Cerca
Close this search box.

Figline Incisa, il Consiglio Comunale approva le tariffe per la Tari. Ma la maggioranza critica Aer per la gestione e i mancati investimenti

Il Consiglio Comunale di Figline Incisa ha approvato nella seduta di ieri le tariffe della tassa sui rifiuti, cioè la TARI, per il 2017. Insomma, è arrivato il via libera dall’assemblea, ma allo stesso tempo il Partito Democratico, la maggioranza, con un comunicato esprime diverse perplessità.“Con senso di responsabilità ma con grande amarezza e criticità il Partito Democratico si è preso carico di approvare la tariffa 2017 a copertura del servizio erogato nel 2016 per non gravare il costo sulla fiscalità generale- afferma la capogruppo Pd Farini- difatti il Piano Finanziario di Aer prevede anche per quest’anno un aumento dei costi, senza prevedere un programma di investimenti, che sono necessari e non più rinviabili: per la qualità del servizio, per i risultati della raccolta differenziata (sia in termini economici che ambientali), per i soldi dei cittadini. La gara per l’individuazione del soggetto unico per il servizio di gestione dei rifiuti promossa da Ato Toscana Centro ormai nel lontano 2012 e il cui percorso vede la presenza anche del nostro Comune insieme a tutti quelli della Città Metropolitana di Firenze e delle Province di Prato e Pistoia,non ha ancora visto la parola ‘fine’: l’aggiudicazione definitiva non è stata ancora seguita dalla firma del contratto di servizio.In attesa dell’espletamento delle procedure, non si ritengono più sostenibili le ripercussioni dei mancati investimenti che l’azienda Aer ha bloccato ormai 3 anni fa- continua il Pd- limitandosi a gestire l’ordinario e fatturando di conseguenza senza il ben che minimo investimento.La Tari 2017 è ben oltre i 4,5 milioni di euro. I cittadini e le imprese che sostengono ogni anno tale spesa hanno il diritto di ricevere un servizio di qualità che non sia soltanto gestione dell’oggi ma che guardi ad un futuro fatto di raccolta differenziata di qualità, rispetto degli obiettivi regionali, nazionali e europei che se non raggiunti portano a ulteriori imposizioni fiscali e quindi aggravio dei costi.”
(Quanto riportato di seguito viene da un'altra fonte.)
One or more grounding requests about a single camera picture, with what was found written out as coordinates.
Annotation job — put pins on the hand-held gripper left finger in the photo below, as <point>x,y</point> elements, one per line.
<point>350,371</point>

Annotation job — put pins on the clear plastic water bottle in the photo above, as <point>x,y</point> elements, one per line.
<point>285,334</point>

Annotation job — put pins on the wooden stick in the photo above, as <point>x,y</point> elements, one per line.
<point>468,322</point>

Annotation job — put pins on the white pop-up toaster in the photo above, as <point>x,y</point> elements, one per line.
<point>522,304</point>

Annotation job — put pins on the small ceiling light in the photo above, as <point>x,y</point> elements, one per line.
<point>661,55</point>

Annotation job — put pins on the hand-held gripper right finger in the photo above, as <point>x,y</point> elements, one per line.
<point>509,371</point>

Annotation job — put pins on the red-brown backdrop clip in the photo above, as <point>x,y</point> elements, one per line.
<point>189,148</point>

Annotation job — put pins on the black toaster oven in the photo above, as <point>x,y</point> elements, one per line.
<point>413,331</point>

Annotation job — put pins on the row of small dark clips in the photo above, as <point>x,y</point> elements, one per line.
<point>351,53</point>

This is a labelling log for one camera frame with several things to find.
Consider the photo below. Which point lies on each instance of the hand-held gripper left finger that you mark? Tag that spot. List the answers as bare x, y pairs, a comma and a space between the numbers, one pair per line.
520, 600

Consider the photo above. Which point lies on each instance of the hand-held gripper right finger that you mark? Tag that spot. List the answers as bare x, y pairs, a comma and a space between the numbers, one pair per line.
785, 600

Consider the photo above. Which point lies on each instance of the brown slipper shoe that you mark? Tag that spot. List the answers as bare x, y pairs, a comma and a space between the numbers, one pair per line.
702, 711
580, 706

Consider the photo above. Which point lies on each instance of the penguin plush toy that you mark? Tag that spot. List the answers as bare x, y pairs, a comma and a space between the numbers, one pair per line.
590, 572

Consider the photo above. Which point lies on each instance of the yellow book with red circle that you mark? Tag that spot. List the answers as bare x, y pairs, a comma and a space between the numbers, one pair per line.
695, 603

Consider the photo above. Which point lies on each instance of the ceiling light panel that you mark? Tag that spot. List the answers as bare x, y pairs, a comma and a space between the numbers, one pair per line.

Il Consiglio Comunale ha espresso, nei mesi scorsi, la volontà di far confluire Aer Spa nel nuovo soggetto unico. “Anche tale sollecitazione non ha poi avuto riscontri tangibili- afferma Farini.Il Gruppo di maggioranza del Partito Democratico esprime profonda preoccupazione per i ritardi che continuano ad accumularsi in merito a quanto descritto, denuncia come non più ricevibili piani finanziari aziendali che prevedono aumento dei costi senza investimenti e chiede ad Aer di comportarsi come il gestore dei servizi di questo comune con il dovuto rispetto dei cittadini che pagano per avere un servizio efficiente a prescindere dalle logiche economiche di ritorno di investimenti che non dovrebbero essere l’unico elemento di incentivo di un azienda a partecipazione pubblica.”